### What is needed:
Somewhere below are a line with "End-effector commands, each" and a later line with "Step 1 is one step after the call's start". Output exactly those lines and all lines between them.

### Data block:
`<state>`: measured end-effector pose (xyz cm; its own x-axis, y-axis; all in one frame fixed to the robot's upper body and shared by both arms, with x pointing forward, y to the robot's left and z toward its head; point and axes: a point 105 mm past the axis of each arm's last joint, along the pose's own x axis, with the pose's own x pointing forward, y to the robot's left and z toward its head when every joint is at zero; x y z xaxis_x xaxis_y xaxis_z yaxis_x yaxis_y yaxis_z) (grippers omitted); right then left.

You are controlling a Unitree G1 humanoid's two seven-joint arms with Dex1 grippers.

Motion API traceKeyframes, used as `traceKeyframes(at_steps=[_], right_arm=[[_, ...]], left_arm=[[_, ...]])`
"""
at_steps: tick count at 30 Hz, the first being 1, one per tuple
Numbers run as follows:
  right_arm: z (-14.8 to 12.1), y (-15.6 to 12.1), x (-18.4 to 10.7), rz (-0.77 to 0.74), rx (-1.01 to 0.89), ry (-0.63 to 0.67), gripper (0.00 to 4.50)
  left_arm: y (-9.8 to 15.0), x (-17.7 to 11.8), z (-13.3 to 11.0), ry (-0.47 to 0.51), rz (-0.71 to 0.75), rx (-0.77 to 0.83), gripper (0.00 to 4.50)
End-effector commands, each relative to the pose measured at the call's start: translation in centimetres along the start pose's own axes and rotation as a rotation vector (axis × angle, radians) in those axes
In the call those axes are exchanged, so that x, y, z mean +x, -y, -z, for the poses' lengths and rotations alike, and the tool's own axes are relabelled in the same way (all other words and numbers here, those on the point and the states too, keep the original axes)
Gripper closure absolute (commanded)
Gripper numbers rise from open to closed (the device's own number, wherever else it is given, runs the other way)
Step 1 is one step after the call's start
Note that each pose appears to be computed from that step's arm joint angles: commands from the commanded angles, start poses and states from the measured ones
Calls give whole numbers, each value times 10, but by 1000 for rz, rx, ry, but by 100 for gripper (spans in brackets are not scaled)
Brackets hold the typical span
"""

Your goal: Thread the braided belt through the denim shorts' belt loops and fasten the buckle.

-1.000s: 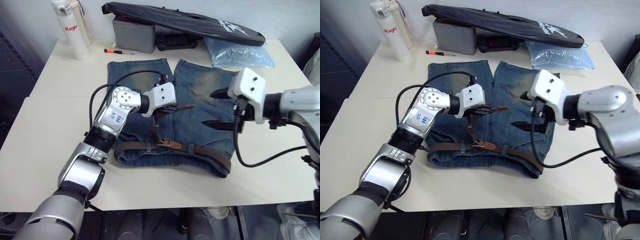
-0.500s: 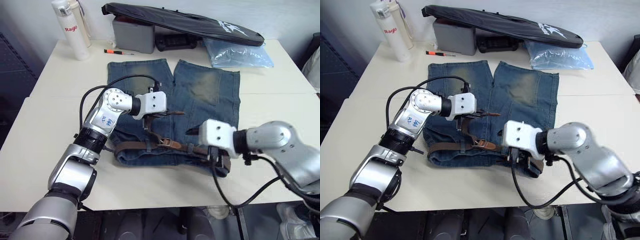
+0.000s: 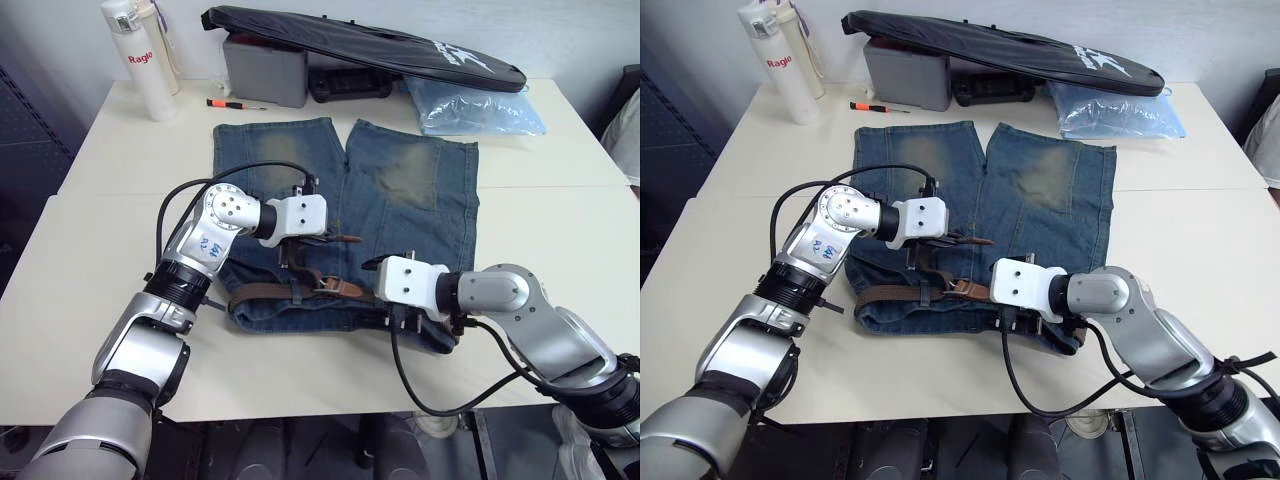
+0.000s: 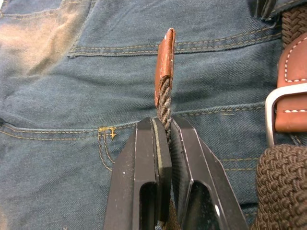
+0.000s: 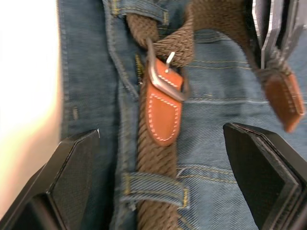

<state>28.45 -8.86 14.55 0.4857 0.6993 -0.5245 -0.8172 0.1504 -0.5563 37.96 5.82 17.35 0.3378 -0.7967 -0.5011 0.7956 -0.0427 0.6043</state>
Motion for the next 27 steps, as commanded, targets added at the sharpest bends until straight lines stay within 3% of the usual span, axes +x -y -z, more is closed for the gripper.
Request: traceKeyframes(at_steps=[1,6,7,12,17,27], right_arm=[[-3,6,1,59,-33,15,186],[-1,8,3,97,-6,18,429],[-2,9,3,103,2,20,441],[0,10,3,124,33,18,441],[5,12,2,140,58,1,441],[8,12,1,146,69,-18,441]], left_arm=[[-4,-7,-4,0,-4,70,450],[-1,-7,-5,1,35,179,450],[2,-7,-5,7,64,210,450],[7,-8,-4,7,139,334,450],[4,-12,-6,38,148,356,450],[1,-28,5,-36,248,409,450]])
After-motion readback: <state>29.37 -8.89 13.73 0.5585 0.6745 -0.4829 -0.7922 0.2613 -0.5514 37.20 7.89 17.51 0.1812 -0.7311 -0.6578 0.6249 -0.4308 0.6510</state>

### Solution below:
End-effector commands, each relative to the pose measured at the call's start: translation in centimetres along the start pose's own axes and rotation as a rotation vector (axis × angle, radians) in those axes
In the call those axes are exchanged, so that x, y, z mean +x, -y, -z, for the poses' lengths and rotations alike, and the tool's own axes are relabelled in the same way (all other words and numbers here, those on the point and the states too, keep the original axes)
Gripper closure absolute (commanded)
Gripper numbers rise from open to closed (the device's own number, wherever else it is given, runs the other way)
Step 1 is one step after the call's start

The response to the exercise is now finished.